Samantha escuchó a Zhang Lu apoyándola, lo que le dio más confianza. Decidida, arrojó los dos platos de Xia An al suelo con fuerza. Con un "clac" sonoro, los platos se rompieron en cuadrillas y el ruido agudo parecía una alarma que se abría paso en cada nervio del salón.
Los platos se derramaron por el piso de lino, formando una mezcla aceitosa que quedó desordenada, con un aspecto tan repulsivo que casi provocaba arcadas.
"Xia An, vete a hacerlo todo de nuevo. Este plato no lo voy a comer; simplemente no es para humanos!" Samantha le lanzó una mirada molesta a Xia An y ordenó con firmeza.
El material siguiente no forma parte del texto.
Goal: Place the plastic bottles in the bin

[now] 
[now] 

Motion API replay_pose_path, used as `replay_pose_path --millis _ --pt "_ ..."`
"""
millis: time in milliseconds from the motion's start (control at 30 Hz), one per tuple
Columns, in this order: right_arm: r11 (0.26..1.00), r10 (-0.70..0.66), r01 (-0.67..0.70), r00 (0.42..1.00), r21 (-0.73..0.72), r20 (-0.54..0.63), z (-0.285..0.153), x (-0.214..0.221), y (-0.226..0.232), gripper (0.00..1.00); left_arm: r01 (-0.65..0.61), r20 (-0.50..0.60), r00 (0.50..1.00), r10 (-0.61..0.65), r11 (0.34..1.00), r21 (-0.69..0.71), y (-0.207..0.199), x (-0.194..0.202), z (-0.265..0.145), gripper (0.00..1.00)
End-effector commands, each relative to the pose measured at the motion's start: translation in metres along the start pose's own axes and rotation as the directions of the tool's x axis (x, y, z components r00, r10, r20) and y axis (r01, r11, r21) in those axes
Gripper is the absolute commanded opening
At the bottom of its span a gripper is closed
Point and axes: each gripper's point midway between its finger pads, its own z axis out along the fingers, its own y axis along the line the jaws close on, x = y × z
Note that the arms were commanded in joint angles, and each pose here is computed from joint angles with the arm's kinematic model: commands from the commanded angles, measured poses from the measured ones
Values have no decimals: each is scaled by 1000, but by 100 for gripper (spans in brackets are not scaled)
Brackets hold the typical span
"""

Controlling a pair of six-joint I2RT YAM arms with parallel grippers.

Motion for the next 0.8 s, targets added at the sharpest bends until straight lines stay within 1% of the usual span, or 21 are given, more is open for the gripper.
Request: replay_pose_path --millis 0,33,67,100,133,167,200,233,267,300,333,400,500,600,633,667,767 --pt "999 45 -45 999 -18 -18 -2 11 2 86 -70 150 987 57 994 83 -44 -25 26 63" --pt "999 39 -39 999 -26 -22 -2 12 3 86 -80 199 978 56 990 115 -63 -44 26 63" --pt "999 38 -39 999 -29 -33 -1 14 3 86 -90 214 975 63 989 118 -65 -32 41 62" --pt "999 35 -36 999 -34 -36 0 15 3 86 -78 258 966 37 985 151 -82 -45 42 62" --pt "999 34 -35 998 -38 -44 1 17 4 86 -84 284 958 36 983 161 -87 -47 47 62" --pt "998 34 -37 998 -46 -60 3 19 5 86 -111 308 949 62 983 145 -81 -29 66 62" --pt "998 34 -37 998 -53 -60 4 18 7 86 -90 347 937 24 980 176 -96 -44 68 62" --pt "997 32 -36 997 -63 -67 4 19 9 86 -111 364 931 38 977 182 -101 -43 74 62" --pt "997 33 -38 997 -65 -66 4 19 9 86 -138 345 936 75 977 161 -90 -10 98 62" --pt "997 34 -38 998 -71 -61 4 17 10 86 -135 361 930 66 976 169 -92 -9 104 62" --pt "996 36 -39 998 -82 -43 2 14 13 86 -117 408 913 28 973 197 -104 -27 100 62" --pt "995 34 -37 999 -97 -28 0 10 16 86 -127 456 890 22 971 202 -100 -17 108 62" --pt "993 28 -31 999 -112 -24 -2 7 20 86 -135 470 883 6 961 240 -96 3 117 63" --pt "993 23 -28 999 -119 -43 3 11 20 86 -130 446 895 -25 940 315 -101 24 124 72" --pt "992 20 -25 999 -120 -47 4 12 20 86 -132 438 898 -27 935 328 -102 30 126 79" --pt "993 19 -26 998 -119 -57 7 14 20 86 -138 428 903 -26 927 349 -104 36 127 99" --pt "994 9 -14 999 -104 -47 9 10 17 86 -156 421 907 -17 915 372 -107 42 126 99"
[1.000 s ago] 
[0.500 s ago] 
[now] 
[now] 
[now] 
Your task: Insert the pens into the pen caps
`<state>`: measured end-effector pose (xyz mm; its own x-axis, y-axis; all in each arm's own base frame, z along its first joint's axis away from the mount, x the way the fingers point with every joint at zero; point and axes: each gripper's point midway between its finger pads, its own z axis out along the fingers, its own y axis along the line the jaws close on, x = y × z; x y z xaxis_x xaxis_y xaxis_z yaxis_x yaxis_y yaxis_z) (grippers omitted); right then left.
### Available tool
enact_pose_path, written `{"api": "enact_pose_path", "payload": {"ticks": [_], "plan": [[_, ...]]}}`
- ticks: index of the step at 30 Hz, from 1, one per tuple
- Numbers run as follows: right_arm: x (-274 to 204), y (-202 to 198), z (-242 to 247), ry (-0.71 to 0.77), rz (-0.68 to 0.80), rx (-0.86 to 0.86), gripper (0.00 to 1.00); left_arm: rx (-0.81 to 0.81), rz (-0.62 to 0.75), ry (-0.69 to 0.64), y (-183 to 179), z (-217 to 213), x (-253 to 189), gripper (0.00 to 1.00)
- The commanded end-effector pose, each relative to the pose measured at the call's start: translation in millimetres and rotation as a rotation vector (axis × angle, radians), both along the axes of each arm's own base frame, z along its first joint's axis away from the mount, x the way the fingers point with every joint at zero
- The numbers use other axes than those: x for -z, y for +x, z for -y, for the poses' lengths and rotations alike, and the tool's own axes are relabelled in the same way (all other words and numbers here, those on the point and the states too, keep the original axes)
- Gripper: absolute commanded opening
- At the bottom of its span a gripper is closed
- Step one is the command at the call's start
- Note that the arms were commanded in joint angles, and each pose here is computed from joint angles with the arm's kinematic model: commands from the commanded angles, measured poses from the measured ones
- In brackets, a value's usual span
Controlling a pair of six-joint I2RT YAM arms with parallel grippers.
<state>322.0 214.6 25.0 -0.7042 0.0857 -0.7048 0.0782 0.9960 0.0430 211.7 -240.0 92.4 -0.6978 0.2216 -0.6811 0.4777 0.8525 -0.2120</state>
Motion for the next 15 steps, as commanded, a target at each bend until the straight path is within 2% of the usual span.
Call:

Pero Xia An no respondió. Siguió comiendo calmadamente como si nada hubiera pasado, masticando lentamente con una expresión relajada.
Samantha se sintió como si alguien la hubiera golpeado en el centro del pecho con un martillo de algodón; su reacción fría y apagada la enfureció aún más. Su pecho subía y bajaba violentamente mientras emitía ruidos cortos, parecidos a los de un tambor desgarrado.
Zhang Lu se acercó y le golpeó el hombro suavemente para calmarla, aunque ella misma también estaba intranquila. Xia An había actuado de manera extraña hoy; no la había rechazado con una mueca de desprecio ni había dejado el lugar.
Samantha se sintió humillada y lo miró con ojos rojos. "¿Xia An, es que estás sordo?"
La voz de Samantha resonaba en el amplio salón como un sonido extraño.
"Escuché tu orden", respondió Xia An sin inmutarse. Seguía comiendo con la misma calma, sin mirarla ni una vez.
Samantha sintió que había sido humillada y se acercó a Xia An, arrebatándole el plato y lanzándolo al suelo con fuerza. Se daba cuenta de que Xia An no cambiaría su actitud, pero quería provocarla lo suficiente como para verla enfurecer frente a sus familiares. Así tendría una excusa perfecta para denunciarle a Rucha Qin.
La señora Song escuchó el estruendo y corrió hacia ellos inmediatamente. Sin pensarlo, se interpuso entre Xia An y Samantha, protegiéndola.
Xia An notó la expresión de la señora Song y sintió un calor en su corazón; aún había alguien en esa casa que era amable con ella.
La señora Song comprendió que Xia An estaba en peligro y le dio un sutil gesto para que no se preocupara. Xia An continuó sin prestar atención a lo que pasaba, caminando hacia la cocina con paso decidido, repitiendo el plato y volviéndose a sentar en la mesa.